#### Input

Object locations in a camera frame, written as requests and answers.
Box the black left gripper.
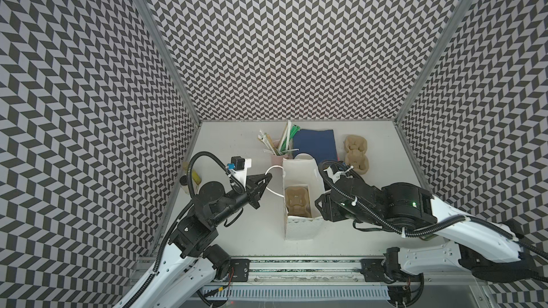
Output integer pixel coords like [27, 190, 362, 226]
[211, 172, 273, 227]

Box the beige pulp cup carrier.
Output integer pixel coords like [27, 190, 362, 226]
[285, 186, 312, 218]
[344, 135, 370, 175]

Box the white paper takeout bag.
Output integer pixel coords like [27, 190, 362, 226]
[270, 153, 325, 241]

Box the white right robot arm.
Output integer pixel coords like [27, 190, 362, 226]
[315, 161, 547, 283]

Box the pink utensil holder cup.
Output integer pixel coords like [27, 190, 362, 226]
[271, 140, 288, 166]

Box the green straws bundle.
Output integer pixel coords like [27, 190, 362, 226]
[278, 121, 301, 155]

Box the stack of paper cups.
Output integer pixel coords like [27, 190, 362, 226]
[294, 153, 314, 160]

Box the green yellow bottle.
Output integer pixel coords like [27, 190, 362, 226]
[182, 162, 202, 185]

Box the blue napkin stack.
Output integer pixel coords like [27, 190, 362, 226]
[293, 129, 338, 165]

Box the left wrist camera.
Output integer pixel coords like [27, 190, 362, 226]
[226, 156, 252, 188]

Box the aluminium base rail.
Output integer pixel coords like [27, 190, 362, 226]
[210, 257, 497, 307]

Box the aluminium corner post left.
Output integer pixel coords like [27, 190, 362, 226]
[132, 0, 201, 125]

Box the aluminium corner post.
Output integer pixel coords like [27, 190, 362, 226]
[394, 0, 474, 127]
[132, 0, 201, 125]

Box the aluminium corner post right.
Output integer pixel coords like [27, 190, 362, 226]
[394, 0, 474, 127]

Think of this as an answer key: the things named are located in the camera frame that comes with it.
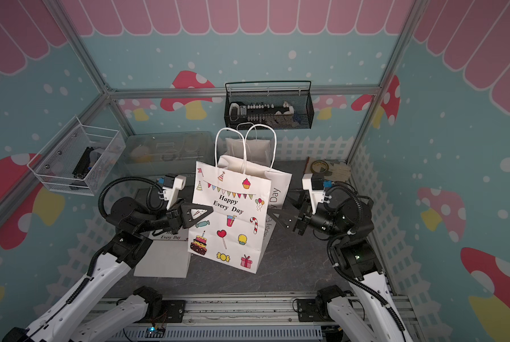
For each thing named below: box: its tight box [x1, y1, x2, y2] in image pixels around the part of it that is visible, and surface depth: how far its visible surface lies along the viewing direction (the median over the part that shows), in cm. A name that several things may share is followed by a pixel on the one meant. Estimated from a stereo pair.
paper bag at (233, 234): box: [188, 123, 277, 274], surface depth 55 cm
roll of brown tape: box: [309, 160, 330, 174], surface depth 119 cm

#### Directions
Please output every record above exactly. Leave the pictures out.

#### Output
Object locations in a camera frame, written as requests and answers.
Box the black left gripper.
Output integer pixel coords like [27, 190, 362, 226]
[211, 172, 273, 227]

Box the beige pulp cup carrier.
Output integer pixel coords like [27, 190, 362, 226]
[285, 186, 312, 218]
[344, 135, 370, 175]

Box the white paper takeout bag.
Output integer pixel coords like [27, 190, 362, 226]
[270, 153, 325, 241]

Box the white right robot arm.
Output integer pixel coords like [27, 190, 362, 226]
[315, 161, 547, 283]

Box the pink utensil holder cup.
Output integer pixel coords like [27, 190, 362, 226]
[271, 140, 288, 166]

Box the green straws bundle.
Output integer pixel coords like [27, 190, 362, 226]
[278, 121, 301, 155]

Box the stack of paper cups.
Output integer pixel coords like [27, 190, 362, 226]
[294, 153, 314, 160]

Box the green yellow bottle.
Output integer pixel coords like [27, 190, 362, 226]
[182, 162, 202, 185]

Box the blue napkin stack.
Output integer pixel coords like [27, 190, 362, 226]
[293, 129, 338, 165]

Box the left wrist camera.
Output integer pixel coords like [27, 190, 362, 226]
[226, 156, 252, 188]

Box the aluminium base rail.
Output integer pixel coords like [27, 190, 362, 226]
[210, 257, 497, 307]

Box the aluminium corner post left.
Output integer pixel coords like [27, 190, 362, 226]
[132, 0, 201, 125]

Box the aluminium corner post.
Output integer pixel coords like [27, 190, 362, 226]
[394, 0, 474, 127]
[132, 0, 201, 125]

Box the aluminium corner post right.
Output integer pixel coords like [27, 190, 362, 226]
[394, 0, 474, 127]

Think of this as an answer key: the things named are located in the camera frame that comes with it.
For each thing named below: box: its tight box [x1, y1, x2, y2] in image pixels around the part of it that is visible, and surface depth: how far its visible surface lies along the viewing direction (the median over the part that shows), in cm. A name that several things may share is followed by a pixel on the one meant. Estimated from a stereo pair.
paper bag at (233, 234): box: [188, 123, 277, 274], surface depth 55 cm
roll of brown tape: box: [309, 160, 330, 174], surface depth 119 cm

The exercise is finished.